Northern Broadsides have provided us with a sparky, fast paced production which helps things along nicely when it comes to understanding and getting past the convoluted wordplay. Andrew Vincent as Don Adriano de Armado makes a fine double act with Dean Watton’s delightful Moth. Even those who do not know the reputation of the Spanish court of the time can recognise an over the top poseur when they see one and enjoy seeing a type who is still out there walking the streets today. The early audiences must have been thrilled to see a Spaniard, the old enemy, being lampooned so thoroughly. Barrie Rutter has a harder job as Holofernes, and takes the brunt of some of the more obscure, pompous Latin flights of fancy but it is a nice part for him, and it gives Roy North as Constable Dull one of the productions biggest laughs when he admits that he hasn’t understood a word of it. Neither did many of us in the audience, and in the end it didn’t matter that much. The play’s broad comedy is a welcome diversion from the wordiness and the production really takes off in the second half when the three young suitors have their pretentious bubbles burst by the three young women who have heard it all before and know from experience that the ardour of these three young men is best taken with a pinch of salt, even when they mean well.

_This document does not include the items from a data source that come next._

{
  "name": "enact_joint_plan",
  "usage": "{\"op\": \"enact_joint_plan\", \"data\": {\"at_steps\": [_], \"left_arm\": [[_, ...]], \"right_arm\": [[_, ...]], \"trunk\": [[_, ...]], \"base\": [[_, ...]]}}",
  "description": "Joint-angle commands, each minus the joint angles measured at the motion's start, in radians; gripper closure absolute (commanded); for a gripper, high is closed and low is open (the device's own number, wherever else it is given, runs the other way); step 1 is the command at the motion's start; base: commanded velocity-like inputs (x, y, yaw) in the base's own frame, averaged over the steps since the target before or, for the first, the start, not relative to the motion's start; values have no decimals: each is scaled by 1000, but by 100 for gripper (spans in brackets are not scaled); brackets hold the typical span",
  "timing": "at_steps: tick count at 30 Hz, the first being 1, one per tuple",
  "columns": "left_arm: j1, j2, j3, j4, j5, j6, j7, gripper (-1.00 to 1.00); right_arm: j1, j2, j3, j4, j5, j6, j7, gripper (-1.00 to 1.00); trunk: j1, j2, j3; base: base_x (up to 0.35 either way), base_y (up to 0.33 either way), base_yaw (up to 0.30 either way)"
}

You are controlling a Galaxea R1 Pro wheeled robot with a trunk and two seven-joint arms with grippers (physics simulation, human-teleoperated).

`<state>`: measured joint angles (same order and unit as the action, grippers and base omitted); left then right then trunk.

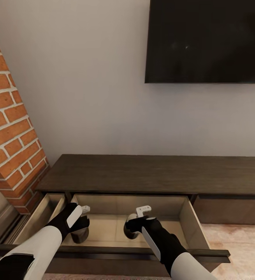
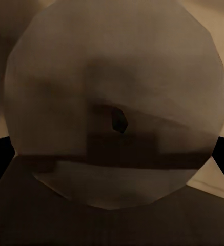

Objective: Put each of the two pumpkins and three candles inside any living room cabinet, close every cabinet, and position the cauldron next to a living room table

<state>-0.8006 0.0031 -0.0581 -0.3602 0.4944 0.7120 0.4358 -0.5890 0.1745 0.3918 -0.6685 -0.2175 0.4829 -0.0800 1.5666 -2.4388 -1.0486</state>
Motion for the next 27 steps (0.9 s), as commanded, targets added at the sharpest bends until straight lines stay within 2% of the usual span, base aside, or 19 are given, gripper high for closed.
{"op": "enact_joint_plan", "data": {"at_steps": [1, 9, 16, 18, 27], "left_arm": [[0, 0, 0, 0, 0, 0, 0, 100], [18, 15, 3, -10, 1, 0, 0, 100], [23, 27, 5, -35, 3, 1, 0, 100], [23, 27, 4, -35, 3, 1, 0, 100], [23, 29, 5, -36, 3, -1, -3, 100]], "right_arm": [[0, 0, 0, -1, 0, -6, 0, 100], [-12, -3, 1, 1, -4, -7, -1, 100], [-15, -3, 2, 0, -3, -7, -1, 100], [-15, -3, 2, 0, -3, -7, -1, 100], [-15, -3, 2, 1, -3, -7, -1, 100]], "trunk": [[4, -7, -3], [8, -14, -6], [34, -61, -28], [34, -62, -36], [34, -62, -36]], "base": [[0, 0, 0], [0, 0, 0], [0, 0, 0], [0, 0, 0], [47, 0, 0]]}}
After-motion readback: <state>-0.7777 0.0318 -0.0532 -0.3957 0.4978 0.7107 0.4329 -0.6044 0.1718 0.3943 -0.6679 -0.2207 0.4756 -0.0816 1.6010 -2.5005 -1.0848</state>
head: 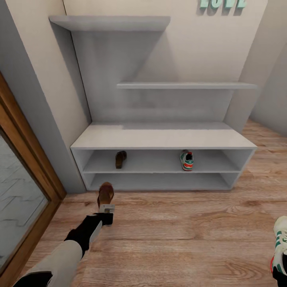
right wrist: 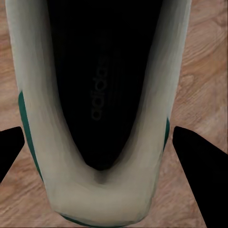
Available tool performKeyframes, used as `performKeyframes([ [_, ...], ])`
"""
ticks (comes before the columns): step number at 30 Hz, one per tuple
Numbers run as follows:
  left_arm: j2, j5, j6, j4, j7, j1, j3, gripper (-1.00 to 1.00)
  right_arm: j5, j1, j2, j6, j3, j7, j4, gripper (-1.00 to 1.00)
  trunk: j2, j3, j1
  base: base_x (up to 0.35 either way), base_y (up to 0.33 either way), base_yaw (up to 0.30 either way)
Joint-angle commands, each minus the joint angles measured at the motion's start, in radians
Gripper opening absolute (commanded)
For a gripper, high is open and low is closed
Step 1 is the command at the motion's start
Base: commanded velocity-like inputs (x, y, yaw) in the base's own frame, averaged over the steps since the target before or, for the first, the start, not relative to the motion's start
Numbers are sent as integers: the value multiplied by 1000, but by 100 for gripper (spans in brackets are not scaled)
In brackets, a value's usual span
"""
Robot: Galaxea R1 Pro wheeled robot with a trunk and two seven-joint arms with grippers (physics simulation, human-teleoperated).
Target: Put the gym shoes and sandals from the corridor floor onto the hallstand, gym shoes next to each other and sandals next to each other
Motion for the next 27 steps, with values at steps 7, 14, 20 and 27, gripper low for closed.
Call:
performKeyframes([
  [7, -22, -16, 140, -7, -12, -115, 0, -100, -5, -1, -13, 52, -96, 8, -60, -100, 0, -1, 0, 0, 0, 0],
  [14, -17, -16, 169, -15, -20, -133, -4, -100, -4, 0, -3, 58, -97, 7, -70, -100, 0, -1, 0, 0, 0, 0],
  [20, -18, -17, 284, -35, -112, -191, -98, -100, -2, -1, 6, 59, -96, 8, -70, -100, -14, -10, 8, 0, 0, 0],
  [27, -14, -21, 295, -36, -137, -195, -104, -100, -1, -1, 6, 59, -96, 8, -70, -100, -63, -43, 34, 0, 0, 0],
])
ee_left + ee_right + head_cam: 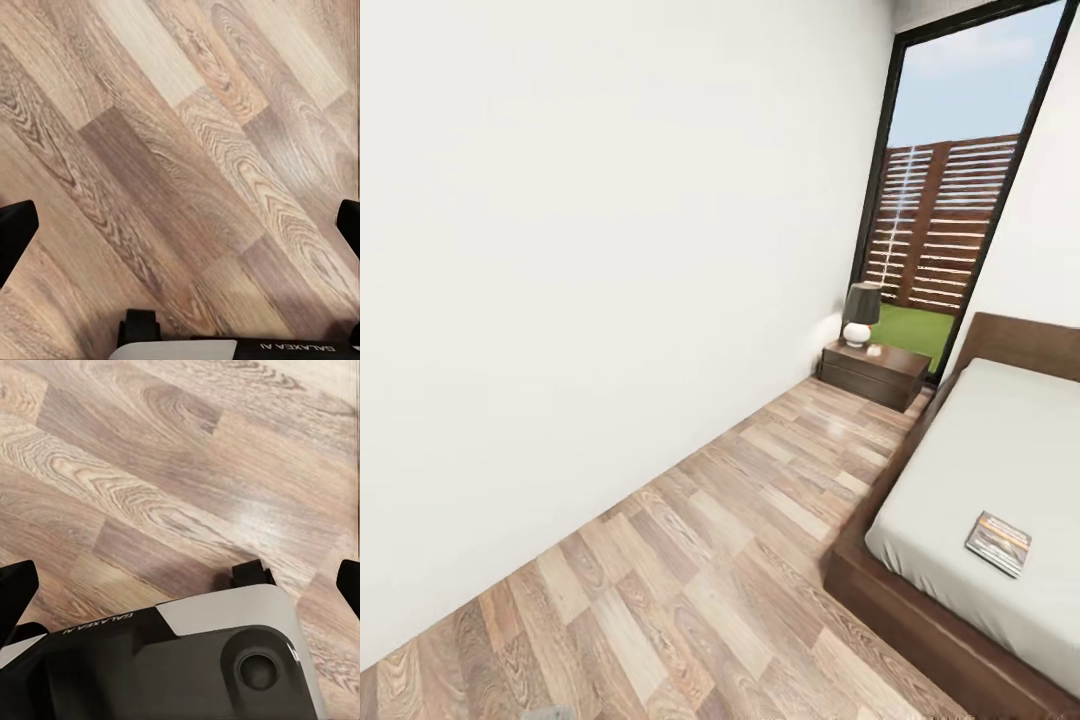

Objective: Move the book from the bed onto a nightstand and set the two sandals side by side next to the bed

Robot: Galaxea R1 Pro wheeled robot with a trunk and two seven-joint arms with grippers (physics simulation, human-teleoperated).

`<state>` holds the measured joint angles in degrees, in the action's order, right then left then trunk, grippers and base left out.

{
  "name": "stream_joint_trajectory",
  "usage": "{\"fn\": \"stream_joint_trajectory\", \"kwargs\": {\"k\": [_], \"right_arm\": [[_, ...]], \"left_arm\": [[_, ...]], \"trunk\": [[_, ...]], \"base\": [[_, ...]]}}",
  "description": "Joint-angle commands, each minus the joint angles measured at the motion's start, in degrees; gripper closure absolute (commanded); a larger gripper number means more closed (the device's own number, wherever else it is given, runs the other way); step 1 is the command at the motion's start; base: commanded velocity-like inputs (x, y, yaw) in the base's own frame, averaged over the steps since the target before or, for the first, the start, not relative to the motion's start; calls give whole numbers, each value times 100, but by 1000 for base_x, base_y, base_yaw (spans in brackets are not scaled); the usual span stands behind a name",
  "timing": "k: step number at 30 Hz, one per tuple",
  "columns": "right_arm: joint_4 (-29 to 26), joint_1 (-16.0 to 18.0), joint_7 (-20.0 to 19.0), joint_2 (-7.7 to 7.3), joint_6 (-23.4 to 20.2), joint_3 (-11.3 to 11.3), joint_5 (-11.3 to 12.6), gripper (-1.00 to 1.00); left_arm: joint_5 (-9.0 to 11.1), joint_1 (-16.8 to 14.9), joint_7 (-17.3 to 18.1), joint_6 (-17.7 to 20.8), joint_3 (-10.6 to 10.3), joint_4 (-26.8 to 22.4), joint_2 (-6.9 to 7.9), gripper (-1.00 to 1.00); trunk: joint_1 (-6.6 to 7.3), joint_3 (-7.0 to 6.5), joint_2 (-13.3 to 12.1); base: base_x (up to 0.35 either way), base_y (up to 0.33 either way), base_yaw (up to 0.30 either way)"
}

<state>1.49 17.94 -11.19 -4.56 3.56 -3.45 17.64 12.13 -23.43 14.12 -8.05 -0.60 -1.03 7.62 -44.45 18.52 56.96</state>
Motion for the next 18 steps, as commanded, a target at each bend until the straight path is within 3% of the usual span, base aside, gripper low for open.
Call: {"fn": "stream_joint_trajectory", "kwargs": {"k": [1,10,18], "right_arm": [[17,8,-32,-1,24,-33,29,-100],[16,8,-32,-1,30,-33,38,-100],[17,8,-32,-1,31,-33,38,-100]], "left_arm": [[44,-3,29,-13,-10,6,2,-100],[44,-3,29,-13,-10,6,2,-100],[44,-3,29,-9,-10,6,2,-100]], "trunk": [[0,7,5],[0,7,5],[0,7,5]], "base": [[0,0,-300],[2,-1,-300],[144,-96,-300]]}}
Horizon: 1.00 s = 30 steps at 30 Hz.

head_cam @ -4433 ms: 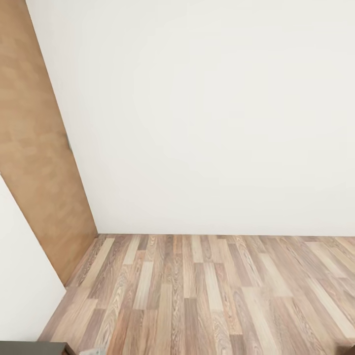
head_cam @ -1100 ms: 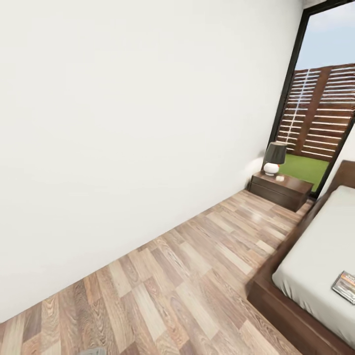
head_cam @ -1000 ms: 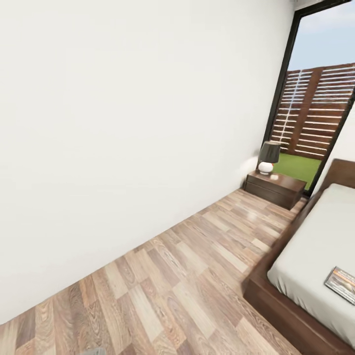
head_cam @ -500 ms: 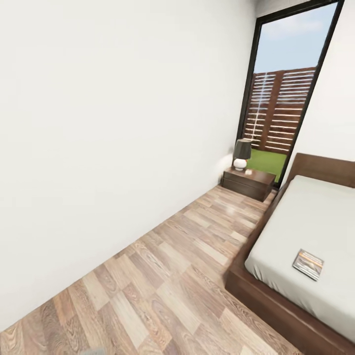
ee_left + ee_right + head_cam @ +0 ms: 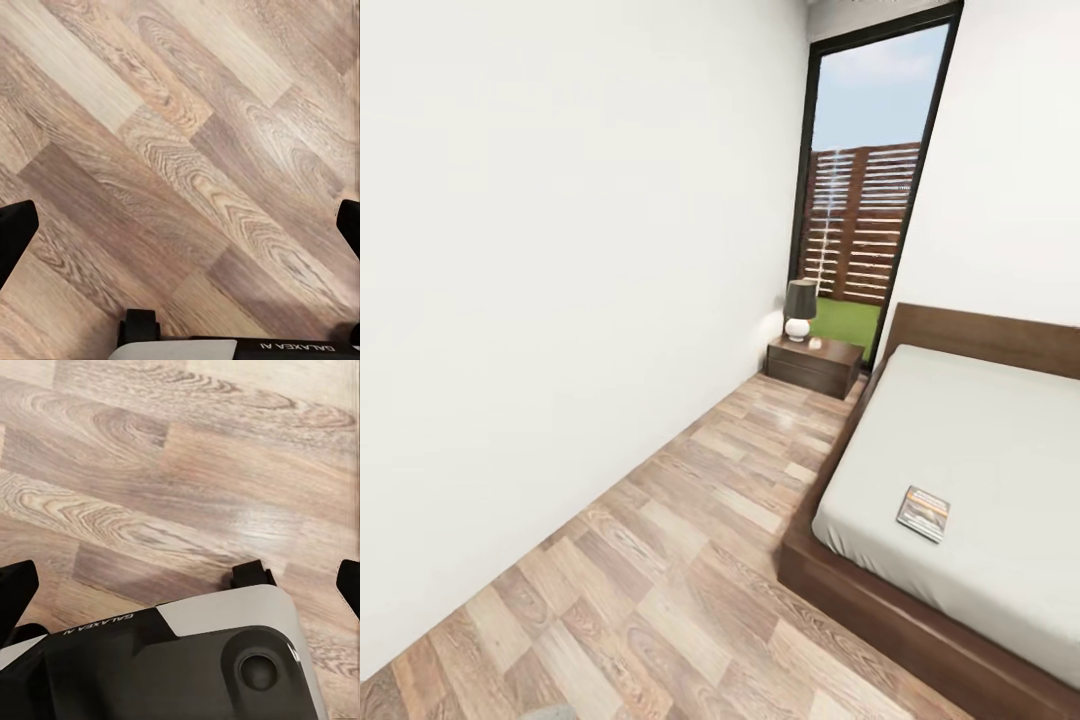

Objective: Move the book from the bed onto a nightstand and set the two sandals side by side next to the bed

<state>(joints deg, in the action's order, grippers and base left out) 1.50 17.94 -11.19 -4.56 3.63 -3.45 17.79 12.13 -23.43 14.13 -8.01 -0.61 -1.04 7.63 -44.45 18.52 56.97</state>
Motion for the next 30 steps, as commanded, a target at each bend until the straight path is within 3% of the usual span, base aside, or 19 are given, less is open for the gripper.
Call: {"fn": "stream_joint_trajectory", "kwargs": {"k": [1,30], "right_arm": [[17,8,-33,-1,23,-33,23,-100],[16,8,-33,-1,23,-34,23,-100]], "left_arm": [[44,-4,28,-14,-9,7,2,-100],[44,-4,28,-14,-9,7,2,-100]], "trunk": [[-1,7,4],[-1,7,4]], "base": [[25,-17,-300],[2,-1,-300]]}}
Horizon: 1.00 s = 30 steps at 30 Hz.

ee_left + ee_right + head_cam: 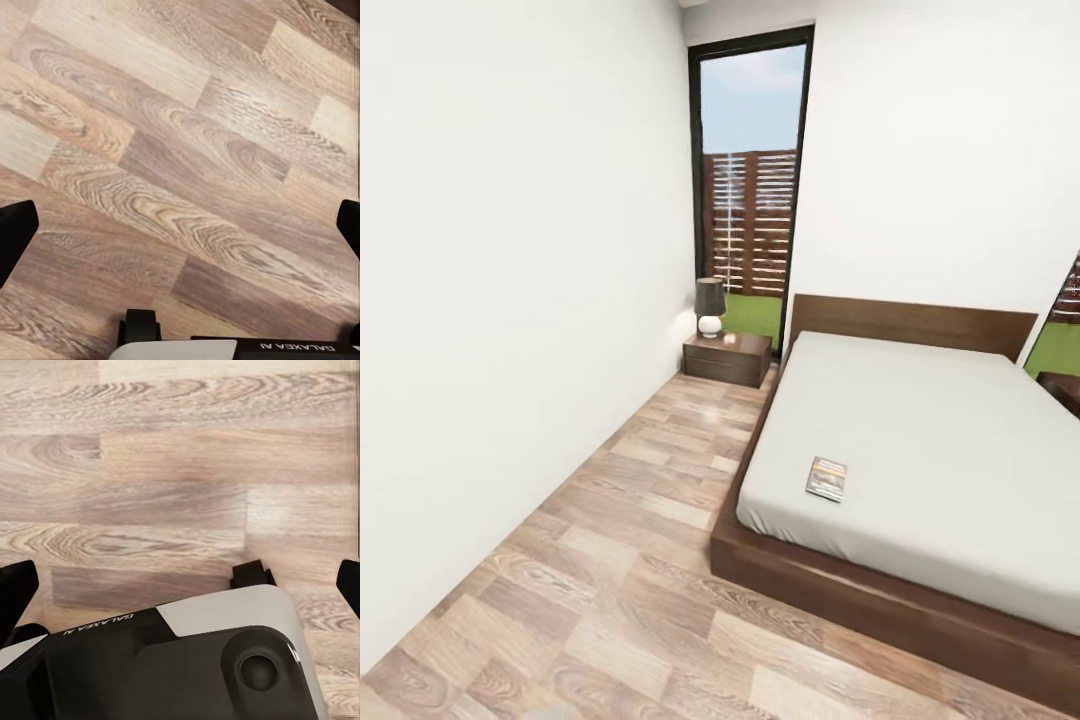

It is important that not all the young people are rich young poseurs without self awareness or wit as we need to have someone wry, self aware and quick witted to identify with and I was very thankful that Shakespeare has given us Berowne. It is a lovely part and Matt Connor makes the most of it, building up a nice rapport with the audience and making some of the best verse in the play clear and meaningful. It is a charming performance. He has a worthy sparring partner in Catherine Kinsella’s playful and vibrant Rosaline. They are a perfect match, an early sketch for Beatrice and Benedick in Much Ado, and one can only hope that they finally get their happy ending. When Berowne says dryly that a year of abstinence and study before they can be together is “too long for a play” one can only hope that it does not prove too long for him as well. Nothing is certain. All the fun and wit which has been on display is just so much dancing towards the darkness and Shakespeare can’t resist pointing that out to the shallow, self seeking aristocrats who first saw it.
I wish that some of the theatre managers who were not sure about booking in this tour of Love’s Labour’s Lost because it was not one of the popular Shakespeare plays had been sitting in the audience at the packed matinee I saw in Scarborough. Listening to those around me in the audience it was clear that many had not had the opportunity to see it before and they were interested and pleased to have the chance. We were all well aware that it is perhaps not his greatest play- of course it isn’t- and we didn’t mind. We still wanted to see it, even the large group of teenagers who were filling the back seats of the theatre who were quiet and engaged all the way through. Thank you Northern Broadsides for giving us the chance.